What you will do: In the listing below, start your output at the line with "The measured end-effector" and end it after the line with "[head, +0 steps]", copying every line exactly.

The records:
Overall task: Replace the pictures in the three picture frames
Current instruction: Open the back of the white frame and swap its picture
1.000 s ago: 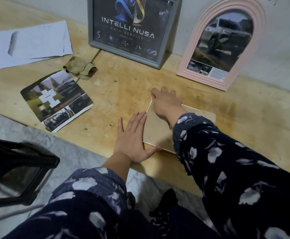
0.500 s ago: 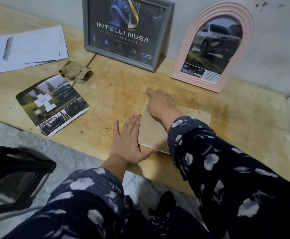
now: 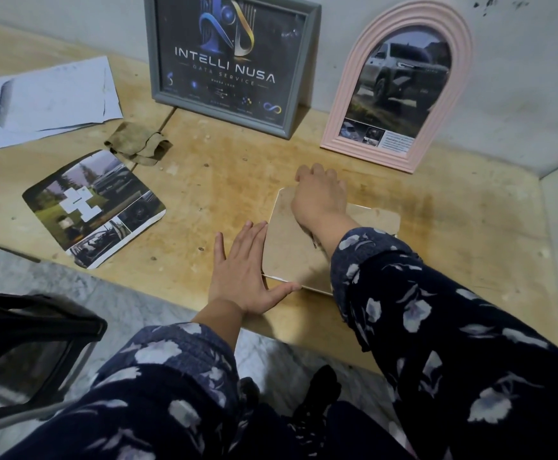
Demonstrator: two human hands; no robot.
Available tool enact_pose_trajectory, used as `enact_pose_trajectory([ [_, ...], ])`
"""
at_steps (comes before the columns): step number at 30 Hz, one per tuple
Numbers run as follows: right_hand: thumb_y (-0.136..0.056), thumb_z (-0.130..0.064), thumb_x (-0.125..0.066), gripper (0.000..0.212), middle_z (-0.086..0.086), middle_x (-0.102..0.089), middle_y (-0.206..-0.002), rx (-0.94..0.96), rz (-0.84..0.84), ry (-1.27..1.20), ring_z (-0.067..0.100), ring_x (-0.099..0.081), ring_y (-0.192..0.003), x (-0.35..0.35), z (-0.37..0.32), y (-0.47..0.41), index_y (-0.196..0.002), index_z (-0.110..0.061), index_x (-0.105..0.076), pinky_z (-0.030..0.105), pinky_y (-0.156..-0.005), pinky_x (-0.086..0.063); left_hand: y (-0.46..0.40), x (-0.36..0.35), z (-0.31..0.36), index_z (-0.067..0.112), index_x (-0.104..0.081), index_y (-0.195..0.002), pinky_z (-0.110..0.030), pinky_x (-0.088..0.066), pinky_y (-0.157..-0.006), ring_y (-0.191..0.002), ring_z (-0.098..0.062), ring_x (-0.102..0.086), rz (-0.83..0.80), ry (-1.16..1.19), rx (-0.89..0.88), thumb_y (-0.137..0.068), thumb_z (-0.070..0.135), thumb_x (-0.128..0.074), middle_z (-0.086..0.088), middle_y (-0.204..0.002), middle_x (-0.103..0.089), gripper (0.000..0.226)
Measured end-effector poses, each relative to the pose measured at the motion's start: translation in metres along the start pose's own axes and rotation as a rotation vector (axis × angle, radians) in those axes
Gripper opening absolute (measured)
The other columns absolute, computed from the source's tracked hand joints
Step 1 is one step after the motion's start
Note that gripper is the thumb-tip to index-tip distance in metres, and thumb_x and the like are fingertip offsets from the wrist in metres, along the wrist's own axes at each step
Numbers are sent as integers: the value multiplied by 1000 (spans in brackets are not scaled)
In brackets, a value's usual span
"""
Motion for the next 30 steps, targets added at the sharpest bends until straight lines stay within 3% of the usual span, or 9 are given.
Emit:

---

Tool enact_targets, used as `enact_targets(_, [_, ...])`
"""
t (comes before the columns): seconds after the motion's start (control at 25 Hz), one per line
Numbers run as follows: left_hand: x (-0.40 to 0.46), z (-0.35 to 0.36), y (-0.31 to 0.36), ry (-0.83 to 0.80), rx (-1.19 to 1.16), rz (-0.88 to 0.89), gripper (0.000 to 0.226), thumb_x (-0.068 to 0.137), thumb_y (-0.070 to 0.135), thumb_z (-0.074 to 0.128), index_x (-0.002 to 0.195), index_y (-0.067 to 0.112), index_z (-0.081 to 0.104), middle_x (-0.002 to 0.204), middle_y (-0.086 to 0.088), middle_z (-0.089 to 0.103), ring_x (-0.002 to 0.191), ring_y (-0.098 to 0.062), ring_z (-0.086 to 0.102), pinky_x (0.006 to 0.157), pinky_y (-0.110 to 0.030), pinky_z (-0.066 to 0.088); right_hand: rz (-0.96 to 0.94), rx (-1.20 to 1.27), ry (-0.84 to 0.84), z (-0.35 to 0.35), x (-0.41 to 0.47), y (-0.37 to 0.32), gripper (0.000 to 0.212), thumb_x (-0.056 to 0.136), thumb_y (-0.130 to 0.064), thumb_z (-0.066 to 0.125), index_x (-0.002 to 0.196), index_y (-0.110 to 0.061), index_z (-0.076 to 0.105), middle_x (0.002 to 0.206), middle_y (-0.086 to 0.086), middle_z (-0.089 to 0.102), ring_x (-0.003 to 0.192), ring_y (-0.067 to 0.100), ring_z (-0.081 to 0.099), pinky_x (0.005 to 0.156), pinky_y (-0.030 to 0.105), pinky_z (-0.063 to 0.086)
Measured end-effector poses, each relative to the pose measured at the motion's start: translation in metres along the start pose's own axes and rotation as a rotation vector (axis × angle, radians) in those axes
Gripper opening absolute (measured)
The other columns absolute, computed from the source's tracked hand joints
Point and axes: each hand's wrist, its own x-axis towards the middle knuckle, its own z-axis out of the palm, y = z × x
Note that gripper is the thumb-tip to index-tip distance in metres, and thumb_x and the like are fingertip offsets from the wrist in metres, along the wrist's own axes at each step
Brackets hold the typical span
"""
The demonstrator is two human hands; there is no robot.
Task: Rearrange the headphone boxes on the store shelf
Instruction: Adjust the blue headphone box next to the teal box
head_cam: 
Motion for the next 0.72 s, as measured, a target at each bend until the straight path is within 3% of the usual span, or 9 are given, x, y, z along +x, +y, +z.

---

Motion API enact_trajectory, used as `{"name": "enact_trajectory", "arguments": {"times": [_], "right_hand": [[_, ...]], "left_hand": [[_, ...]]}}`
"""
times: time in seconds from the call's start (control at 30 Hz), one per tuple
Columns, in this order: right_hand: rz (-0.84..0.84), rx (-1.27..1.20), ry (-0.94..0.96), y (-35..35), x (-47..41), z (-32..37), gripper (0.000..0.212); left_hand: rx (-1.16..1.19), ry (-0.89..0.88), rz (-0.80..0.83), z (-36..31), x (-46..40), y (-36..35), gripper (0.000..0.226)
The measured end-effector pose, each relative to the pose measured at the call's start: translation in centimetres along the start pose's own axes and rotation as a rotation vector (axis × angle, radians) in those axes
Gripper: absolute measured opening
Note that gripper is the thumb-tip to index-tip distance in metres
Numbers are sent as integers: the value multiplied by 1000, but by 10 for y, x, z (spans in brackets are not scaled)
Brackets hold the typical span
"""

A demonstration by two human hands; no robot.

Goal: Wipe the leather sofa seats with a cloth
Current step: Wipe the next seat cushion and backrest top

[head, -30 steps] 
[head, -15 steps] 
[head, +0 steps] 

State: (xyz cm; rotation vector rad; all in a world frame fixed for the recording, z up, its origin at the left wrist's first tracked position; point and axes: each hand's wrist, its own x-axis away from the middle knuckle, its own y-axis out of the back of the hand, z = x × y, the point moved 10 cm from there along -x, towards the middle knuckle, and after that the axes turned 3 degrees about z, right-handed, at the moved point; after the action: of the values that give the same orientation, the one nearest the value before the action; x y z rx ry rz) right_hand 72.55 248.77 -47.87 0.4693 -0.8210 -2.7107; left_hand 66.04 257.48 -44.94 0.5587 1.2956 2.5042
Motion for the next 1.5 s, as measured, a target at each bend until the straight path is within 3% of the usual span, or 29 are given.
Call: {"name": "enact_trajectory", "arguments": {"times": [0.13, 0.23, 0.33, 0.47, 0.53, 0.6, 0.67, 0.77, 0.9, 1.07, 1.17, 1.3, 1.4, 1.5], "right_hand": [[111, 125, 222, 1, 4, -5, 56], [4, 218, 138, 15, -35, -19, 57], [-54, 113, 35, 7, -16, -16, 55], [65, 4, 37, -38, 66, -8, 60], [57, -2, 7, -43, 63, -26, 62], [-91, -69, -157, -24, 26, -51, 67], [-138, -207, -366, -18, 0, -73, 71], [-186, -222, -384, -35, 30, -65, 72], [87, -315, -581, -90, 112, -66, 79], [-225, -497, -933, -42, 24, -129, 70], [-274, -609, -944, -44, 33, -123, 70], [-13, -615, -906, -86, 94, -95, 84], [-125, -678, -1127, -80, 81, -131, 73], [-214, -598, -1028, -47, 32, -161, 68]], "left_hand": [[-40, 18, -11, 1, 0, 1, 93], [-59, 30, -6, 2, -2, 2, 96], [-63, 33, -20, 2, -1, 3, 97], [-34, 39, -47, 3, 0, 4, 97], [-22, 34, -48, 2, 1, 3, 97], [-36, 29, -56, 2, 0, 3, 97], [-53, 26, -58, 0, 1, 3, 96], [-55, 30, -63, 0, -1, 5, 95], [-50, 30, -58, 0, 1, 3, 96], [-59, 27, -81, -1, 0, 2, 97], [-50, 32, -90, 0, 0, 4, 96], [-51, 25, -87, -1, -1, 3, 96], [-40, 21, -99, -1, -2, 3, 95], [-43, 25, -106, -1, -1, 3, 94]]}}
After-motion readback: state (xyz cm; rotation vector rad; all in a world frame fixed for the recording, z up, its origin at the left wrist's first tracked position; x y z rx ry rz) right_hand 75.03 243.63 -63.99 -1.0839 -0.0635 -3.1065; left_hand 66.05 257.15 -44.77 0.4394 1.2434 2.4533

Written response:
The measured end-effector pose, each relative to the pose measured at the call's start: translation in centimetres along the start pose's own axes and rotation as a rotation vector (axis × angle, radians) in those axes
Gripper: absolute measured opening
Note that gripper is the thumb-tip to index-tip distance in metres
Numbers are sent as integers: the value multiplied by 1000, but by 10 for y, x, z (spans in brackets are not scaled)
Brackets hold the typical span
"""

A demonstration by two human hands; no robot.

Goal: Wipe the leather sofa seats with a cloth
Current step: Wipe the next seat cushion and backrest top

[head, -30 steps] 
[head, -15 steps] 
[head, +0 steps] 

For this exercise, nothing more is required.